Transformer

Parallel Compute
The point of the Transformer was to be able to parallelize compute, to handle the vanishing gradient problem, and to capture long range relationships in text. An RNN uses data from previous tokens (if it acts on text) or time steps (if it acts on time series data, like audio or video), in the current step. This means the steps have to be computed one after another and cannot be done in parallel. The Transformer runs on the full data set every iteration, and therefor has to encode position information another way. This is done an explicit encoding, such as RoPE.
Tokenization
Tokenization method chosen independently of the Transformer.
Embedding
Embedding chosen independently of the Transformer.
Attention
The meaning of words depend on what other words exist in the text, and where they appear in relation to the current word.
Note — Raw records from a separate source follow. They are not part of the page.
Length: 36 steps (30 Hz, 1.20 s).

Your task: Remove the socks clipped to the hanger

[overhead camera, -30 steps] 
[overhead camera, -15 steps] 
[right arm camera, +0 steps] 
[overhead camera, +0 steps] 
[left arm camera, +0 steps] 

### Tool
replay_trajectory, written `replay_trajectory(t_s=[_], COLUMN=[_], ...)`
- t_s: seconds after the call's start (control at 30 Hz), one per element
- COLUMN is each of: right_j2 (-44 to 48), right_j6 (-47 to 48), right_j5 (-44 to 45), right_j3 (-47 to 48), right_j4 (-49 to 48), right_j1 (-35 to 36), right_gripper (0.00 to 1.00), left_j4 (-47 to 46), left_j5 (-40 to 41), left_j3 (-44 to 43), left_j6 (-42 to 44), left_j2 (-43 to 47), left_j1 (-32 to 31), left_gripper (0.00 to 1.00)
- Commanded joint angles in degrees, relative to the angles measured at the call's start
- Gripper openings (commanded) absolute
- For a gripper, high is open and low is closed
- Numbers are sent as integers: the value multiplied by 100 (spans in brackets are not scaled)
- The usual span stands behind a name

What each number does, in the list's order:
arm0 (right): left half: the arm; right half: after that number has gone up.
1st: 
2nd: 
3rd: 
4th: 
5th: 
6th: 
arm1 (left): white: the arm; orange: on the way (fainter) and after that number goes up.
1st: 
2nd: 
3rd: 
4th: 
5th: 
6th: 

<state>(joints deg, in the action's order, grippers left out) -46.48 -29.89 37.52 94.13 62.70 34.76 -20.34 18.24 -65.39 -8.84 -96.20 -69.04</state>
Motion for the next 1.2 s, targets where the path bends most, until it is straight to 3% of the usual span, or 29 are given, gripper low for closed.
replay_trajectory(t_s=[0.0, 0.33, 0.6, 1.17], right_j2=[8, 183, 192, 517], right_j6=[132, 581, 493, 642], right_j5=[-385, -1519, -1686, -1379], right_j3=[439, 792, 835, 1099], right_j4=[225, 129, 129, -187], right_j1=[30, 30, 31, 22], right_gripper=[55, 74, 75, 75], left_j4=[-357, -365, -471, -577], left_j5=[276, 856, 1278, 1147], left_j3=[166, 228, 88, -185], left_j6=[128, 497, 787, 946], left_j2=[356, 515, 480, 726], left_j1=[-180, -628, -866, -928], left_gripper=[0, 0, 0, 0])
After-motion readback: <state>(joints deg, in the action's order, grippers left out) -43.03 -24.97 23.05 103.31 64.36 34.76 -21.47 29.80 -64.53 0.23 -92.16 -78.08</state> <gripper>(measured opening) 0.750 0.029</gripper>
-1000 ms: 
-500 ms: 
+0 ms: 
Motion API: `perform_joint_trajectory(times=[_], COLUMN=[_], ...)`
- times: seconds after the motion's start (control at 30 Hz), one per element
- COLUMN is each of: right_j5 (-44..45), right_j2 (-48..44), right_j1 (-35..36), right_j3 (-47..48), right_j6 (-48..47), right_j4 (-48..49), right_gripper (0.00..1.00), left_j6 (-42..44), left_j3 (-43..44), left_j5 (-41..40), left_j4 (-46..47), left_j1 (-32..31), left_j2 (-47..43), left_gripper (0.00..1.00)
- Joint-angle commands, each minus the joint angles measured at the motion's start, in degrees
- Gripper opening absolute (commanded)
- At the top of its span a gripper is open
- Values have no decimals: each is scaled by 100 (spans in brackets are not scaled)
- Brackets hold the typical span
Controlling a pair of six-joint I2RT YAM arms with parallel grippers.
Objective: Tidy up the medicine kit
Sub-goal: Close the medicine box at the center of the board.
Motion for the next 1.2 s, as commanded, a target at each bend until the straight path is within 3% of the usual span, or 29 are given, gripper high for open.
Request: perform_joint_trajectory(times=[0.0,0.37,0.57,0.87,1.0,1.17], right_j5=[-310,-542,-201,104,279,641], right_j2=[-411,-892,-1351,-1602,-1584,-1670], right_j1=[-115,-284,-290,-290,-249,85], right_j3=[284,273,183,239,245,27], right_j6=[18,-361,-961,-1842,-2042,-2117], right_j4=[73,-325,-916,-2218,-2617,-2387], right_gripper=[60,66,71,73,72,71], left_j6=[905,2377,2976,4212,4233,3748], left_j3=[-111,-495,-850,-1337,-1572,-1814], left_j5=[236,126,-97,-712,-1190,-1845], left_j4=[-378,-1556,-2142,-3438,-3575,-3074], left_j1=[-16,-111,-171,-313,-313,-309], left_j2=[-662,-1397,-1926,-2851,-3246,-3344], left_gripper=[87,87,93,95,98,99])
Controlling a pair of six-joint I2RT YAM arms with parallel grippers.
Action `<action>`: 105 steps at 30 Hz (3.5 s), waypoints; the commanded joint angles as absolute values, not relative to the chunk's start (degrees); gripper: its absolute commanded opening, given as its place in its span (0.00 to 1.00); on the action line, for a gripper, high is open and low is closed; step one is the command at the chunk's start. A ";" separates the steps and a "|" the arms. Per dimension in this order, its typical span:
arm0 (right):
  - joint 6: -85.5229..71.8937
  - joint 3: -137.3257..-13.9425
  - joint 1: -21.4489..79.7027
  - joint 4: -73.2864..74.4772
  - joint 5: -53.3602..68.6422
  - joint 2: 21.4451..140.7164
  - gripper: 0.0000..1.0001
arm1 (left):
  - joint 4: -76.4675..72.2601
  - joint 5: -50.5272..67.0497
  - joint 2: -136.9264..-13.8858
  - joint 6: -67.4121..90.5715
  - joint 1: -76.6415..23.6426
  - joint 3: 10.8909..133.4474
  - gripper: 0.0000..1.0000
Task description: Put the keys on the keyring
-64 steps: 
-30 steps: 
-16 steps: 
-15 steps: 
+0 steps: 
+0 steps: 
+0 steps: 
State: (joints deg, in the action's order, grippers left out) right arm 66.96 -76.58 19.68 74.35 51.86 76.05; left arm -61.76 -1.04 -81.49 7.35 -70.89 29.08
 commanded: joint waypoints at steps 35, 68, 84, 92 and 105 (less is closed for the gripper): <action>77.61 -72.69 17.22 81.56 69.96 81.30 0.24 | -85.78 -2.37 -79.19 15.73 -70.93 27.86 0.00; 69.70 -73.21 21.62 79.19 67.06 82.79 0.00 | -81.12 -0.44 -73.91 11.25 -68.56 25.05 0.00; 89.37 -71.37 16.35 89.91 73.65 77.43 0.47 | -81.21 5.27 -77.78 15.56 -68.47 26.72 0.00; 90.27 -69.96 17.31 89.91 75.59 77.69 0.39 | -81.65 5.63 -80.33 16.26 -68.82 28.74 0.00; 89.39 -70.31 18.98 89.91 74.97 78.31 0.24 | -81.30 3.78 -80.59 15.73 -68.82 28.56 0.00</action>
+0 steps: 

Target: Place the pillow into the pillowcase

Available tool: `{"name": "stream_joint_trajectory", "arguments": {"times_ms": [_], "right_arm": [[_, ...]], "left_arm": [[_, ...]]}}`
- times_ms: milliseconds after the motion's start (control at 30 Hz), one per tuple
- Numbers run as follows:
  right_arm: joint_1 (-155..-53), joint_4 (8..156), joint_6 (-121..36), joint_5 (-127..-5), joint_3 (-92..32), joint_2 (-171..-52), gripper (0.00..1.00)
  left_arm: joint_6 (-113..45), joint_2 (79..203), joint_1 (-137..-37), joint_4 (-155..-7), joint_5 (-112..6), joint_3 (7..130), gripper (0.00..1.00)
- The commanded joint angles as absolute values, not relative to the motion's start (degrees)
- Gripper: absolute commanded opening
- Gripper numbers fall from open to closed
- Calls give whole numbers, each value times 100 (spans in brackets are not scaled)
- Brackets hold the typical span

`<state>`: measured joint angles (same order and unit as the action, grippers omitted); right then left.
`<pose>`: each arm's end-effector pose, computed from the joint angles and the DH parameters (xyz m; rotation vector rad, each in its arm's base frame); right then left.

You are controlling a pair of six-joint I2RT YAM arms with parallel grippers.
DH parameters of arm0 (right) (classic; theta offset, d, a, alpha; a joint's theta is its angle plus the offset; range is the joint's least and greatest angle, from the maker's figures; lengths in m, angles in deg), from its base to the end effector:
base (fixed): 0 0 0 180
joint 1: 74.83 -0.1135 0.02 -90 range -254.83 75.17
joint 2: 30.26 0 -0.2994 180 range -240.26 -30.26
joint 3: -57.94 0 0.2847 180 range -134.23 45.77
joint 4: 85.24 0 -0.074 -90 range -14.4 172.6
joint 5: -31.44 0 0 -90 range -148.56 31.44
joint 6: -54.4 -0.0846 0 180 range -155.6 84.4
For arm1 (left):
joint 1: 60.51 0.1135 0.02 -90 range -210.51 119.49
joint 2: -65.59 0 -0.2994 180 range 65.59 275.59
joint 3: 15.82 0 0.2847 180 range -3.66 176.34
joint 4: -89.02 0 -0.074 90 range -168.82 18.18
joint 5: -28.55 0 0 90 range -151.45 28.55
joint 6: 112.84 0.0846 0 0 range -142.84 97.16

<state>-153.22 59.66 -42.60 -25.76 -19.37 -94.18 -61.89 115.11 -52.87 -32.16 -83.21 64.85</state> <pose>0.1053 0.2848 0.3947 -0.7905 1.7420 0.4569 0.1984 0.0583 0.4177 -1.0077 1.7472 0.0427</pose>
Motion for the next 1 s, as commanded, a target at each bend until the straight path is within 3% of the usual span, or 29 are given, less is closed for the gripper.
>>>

People (Dzmitri Bahdanau) working on translation using RNNs came up with the concept of words attending to other words to confer context and meaning. People where comparing the words to each other using scaled dot product (scaled by $\sqrt{d_k}$ to prevent values from getting too large) and using the word the resulting vector pointed to, in the translated text. The Transformer takes this one step farther by creating three distinct vectors (Query, Key, Value) by multiplying the input embedding by three different learned weight matrices ($W_Q$, $W_K$, $W_V$). Key -- representing the type of word it is (e.g., a verb); Value -- representing what that word means (e.g., the semantic meaning of the verb). For each token, we gather the different amounts of the value vectors based on the similarity of the Query vector of that token with the Key vectors of the other tokens, and add them up.
Masking
Masking is used to zero out the attention weights for future tokens so that predicting token N only relies on tokens 1 through N−1.
Positional Encoding
The positional encoding using RoPE is done to the Q and K vectors before attention is calculated. Each vector is rotated in embedding space with the angle proportionate to the position the token appears. Note: the positional encoding used in the Attention is All You Need paper, was absolute sinusoidal positional encoding. RoPE is used in modern applications, however.
Multi-head Attention
The system was found to be more expressive if you run multiple heads of attention in parallel, with each head ending up representing different kinds of information (syntactic, semantic, long range). All tokens are processed by each head, but the embedding dimension is divided across the heads., and they are then concatenated back up to the full size. n is in the range of 64 - 128.
Residual Connections
Since this is a deep network, we need to deal with the vanishing gradient problem. In a Transformer, it's done by adding the input vector to the result of a layer. This adds a constant term to the gradient, which prevents it from becoming too small.
Normalization
In order to stabilize the network during training, the input to the attention and MLP blocks is normalized by dividing each input vector by the square root of the sum of the squares of its elements (root mean square normalization). In the original Transformer paper, LayerNorm (which subtracts the mean and divides by the standard deviation) was used instead.